To any dispassionate observer, the President’s efforts to overturn the election have quickly migrated from tragedy into farce, as he continues to move forward with claims of massive, systemic voter fraud despite his 1-41 record in lawsuits challenging state election results, and assertions by his own Attorney General, along with Chris Krebs, that no such fraud has been found. Most of the country is ready to move on, if only Trump would accept the will of the voters, as has the losing candidate in every presidential election since George Washington defeated John Adams in 1789. Yet, to suggest that Donald Trump is becoming a comical figure, a caricature of himself, is to ignore the enormous damage that he has done to the nation since it became apparent that he lost the election. What will come next remains to be seen; but if we have learned nothing else over the past four years, it is that we need to learn to imagine the unimaginable, as it may well be what happens over the weeks to come.

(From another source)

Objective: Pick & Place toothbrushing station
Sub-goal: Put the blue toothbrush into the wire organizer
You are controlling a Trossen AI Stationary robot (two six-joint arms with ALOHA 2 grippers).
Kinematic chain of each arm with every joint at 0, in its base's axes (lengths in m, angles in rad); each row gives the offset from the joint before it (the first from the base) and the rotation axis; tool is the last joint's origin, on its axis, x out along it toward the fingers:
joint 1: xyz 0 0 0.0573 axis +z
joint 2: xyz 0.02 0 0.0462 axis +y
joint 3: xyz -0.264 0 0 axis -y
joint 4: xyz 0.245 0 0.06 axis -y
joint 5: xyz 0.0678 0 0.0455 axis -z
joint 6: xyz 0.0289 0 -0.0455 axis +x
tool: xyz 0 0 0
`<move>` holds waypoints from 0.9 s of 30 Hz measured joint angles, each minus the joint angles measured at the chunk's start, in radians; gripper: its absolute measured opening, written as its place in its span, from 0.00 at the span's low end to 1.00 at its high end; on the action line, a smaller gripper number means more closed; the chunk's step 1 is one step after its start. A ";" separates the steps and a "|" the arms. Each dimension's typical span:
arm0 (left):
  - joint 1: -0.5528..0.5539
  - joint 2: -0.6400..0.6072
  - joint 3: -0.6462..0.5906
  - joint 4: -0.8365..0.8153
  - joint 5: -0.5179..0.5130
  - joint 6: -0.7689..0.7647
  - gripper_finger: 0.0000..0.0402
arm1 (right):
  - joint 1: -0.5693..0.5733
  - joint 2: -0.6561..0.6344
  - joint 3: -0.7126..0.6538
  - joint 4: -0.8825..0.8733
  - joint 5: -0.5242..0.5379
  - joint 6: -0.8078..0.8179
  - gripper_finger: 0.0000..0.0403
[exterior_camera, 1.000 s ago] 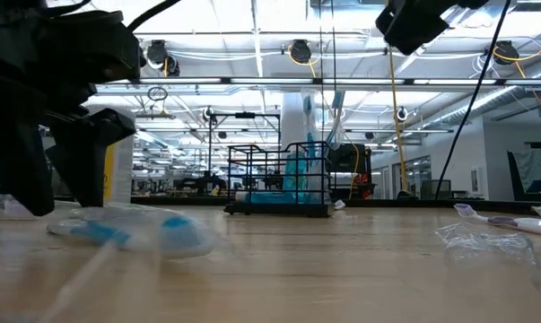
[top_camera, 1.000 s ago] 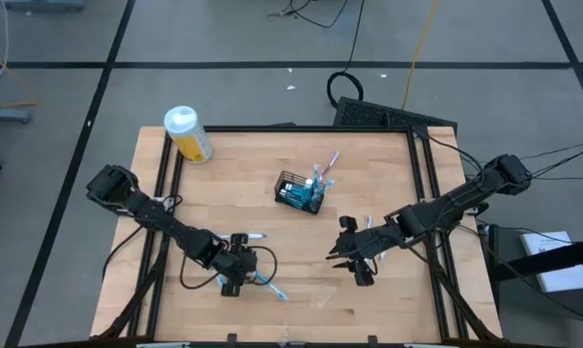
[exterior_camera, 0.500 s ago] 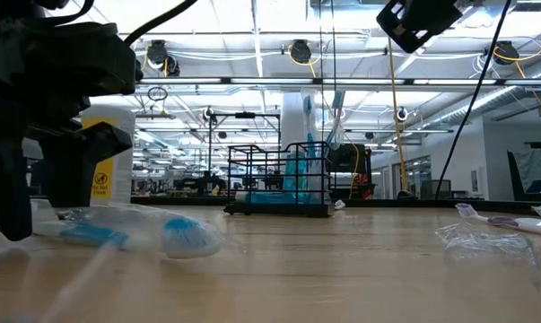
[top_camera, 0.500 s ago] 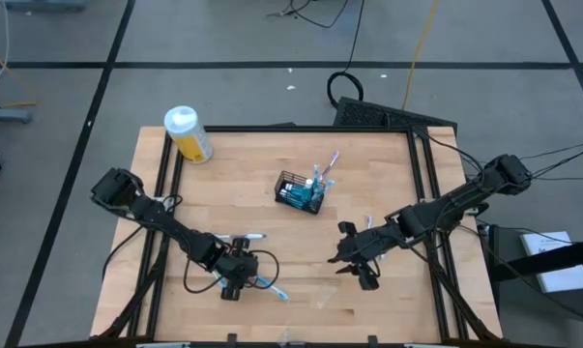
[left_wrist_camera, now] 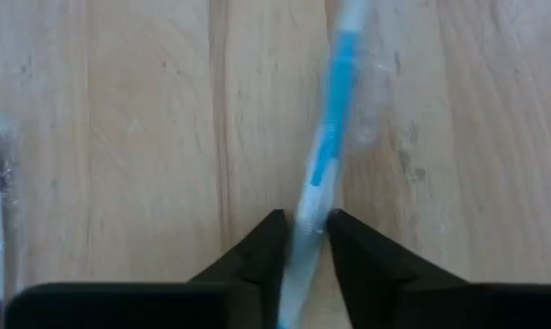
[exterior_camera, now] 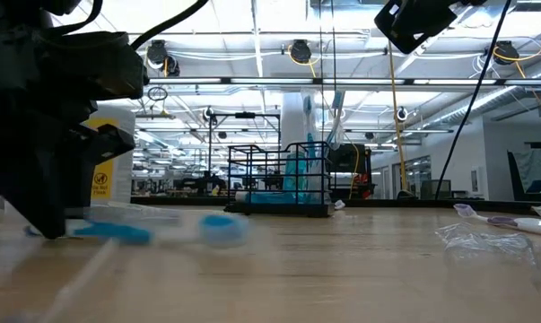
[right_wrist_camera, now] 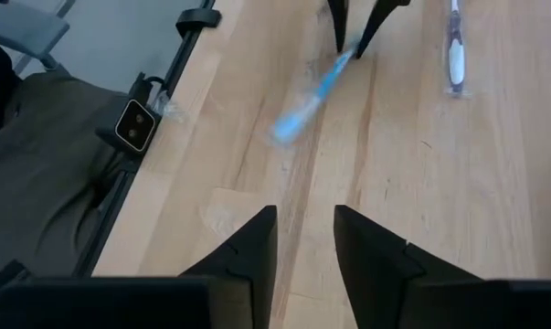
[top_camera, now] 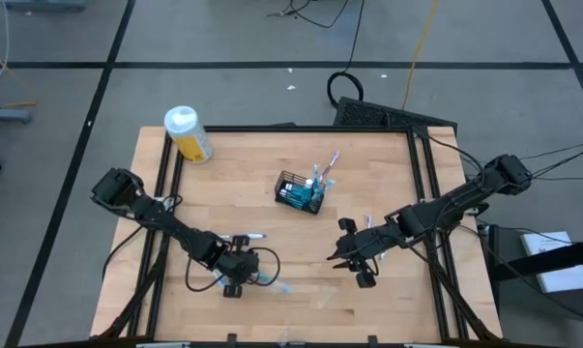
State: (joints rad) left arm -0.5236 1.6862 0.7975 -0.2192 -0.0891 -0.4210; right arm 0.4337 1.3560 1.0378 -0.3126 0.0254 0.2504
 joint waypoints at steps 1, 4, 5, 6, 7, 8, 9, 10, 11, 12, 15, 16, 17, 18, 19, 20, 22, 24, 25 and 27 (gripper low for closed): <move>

Trump’s speech from his bunker in the White House was a rambling forty-five minute tour de force of conspiracy theory, finger-pointing and self-pity, as he staked his claim once again that he was the rightful winner of the November election. In time-honored style of authoritarian demagogues, he wrapped himself in the flag: “If we don’t root out the fraud, the tremendous and horrible fraud that has taken place in the 2020 election, we don’t have a country anymore” – even as was doing his level best to undermine the future of the republic he had been elected to lead.
To watch that speech is to realize how close to the precipice we have come. As Trump spoke, it seemed as if at any given moment he wanted to give the call to arms that many of his supporters are clamoring for. Each time he paused in the speech and then began “Today I will …”, I fully expected that this was the moment when he would declare martial law, and suspend the Constitution, as suggested by his former National Security Advisor, Michael Flynn.
It didn’t happen, of course. But that does not mean it couldn’t. A few brief words are all it would take, and the future of the nation would be transformed.